At 5:30 in the morning, trying to get from the “dining room”* down a step into the kitchen to get the cat food while impeded by all three – three is almost too many.

Four would be, uh.  Four would be loud, and I’m not certain they wouldn’t think the tiny thing was a prey animal, and Merit and Theo already don’t get along that well and –

and adorable kitten. 

So adorable.  So loud.  So tiny.

It was really, really hard.  I mean, I seriously considered it.  I asked T. (He said no.  Three was enough.).  I sent him a blurry photo.  I listened to the kitties squeak some more.  I thought about plans for bottle-feeding kittens and if I could convince Oli, at least, that Tiny Loud Thing was family.

I asked T again.

But I did not bring a kitten home yesterday. And that was probably for the best.

(the eensy claws!  The angry little meow!)

* I mean, it’s obviously designed to be the dining room.  It had a chandelier when we moved in and everything.  It’s T’s office/my hang-out-with-T office, and the place where the guest bed currently sits. 

4 thoughts on “Blog Post: Four is Too Many

  1. Adult mammals are well-tuned to respond to the cries of baby mammals, across an impressive range of species. Nature is heartless and quite willing to use ours against us.

    Three is a fine number of cats. If you *need* another cat, I suspect said cat will turn up on your doorstep and demand to be let in, not unlike Meritocracy. These kittens were clearly targeted at your co-worker, who may or may not successfully say no, but someone will take them in and they will be okay.

    • …You have a very good point. Merit was For Us. She has been very clear on that for a very long time.

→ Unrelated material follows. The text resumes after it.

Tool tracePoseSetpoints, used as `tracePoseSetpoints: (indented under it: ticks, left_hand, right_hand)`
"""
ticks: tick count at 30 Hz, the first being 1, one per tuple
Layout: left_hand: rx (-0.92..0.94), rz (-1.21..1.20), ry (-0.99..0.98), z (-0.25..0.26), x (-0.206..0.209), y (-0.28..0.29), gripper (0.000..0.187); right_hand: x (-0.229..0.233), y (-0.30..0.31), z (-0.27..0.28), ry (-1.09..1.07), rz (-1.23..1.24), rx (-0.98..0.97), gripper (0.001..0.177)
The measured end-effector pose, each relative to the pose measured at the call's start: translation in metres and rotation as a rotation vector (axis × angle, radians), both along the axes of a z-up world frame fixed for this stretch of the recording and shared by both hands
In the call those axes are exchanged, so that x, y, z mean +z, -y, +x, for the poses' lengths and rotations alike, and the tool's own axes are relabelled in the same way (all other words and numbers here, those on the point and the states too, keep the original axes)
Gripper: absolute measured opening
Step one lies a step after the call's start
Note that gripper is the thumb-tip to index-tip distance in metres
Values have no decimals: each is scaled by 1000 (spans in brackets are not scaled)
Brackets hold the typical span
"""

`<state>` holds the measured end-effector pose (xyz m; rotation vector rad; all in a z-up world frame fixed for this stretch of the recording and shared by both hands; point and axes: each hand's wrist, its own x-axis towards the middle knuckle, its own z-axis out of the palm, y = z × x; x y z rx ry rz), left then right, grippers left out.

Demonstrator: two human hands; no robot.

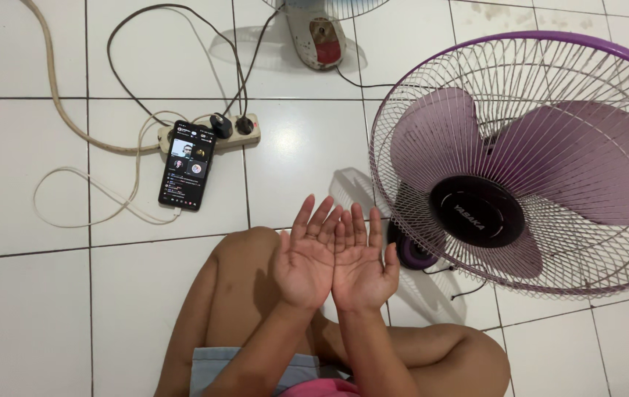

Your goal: The person disassembles a purple standing fan by hand. They remove the front grille, the fan blades, the rear grille, and the motor housing, placing each component on the floor.

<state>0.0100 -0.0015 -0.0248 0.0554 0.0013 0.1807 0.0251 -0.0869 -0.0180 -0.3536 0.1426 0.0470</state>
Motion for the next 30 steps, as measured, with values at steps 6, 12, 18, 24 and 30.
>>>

      (I sort of wish dogs did that, but dogs are less free-range than kittens around my place).

      And… YES. Yes, it was like a baby crying in a grocery store. NEEDED to help.

  2. <nod>

    I’m under the impression that the northeast has taken spaying and neutering pets sufficiently to heart that there are fewer pups here than people who want to adopt them, and dogs are brought in from shelters in other parts of the country where there’s less demand. That seems not to be true of cats (here? yet?), despite trap-neuter-release programs — more feral cats, more people willing to feed them, more history of self-managing barn cats than of human-approved feral dogs.

    • Since barn cats are generally a plus until you have way too many of them.. .I can see it being that way. I know Cap(riox Bovidae) works with local vets to spay her barn cat population, but it can be tricky.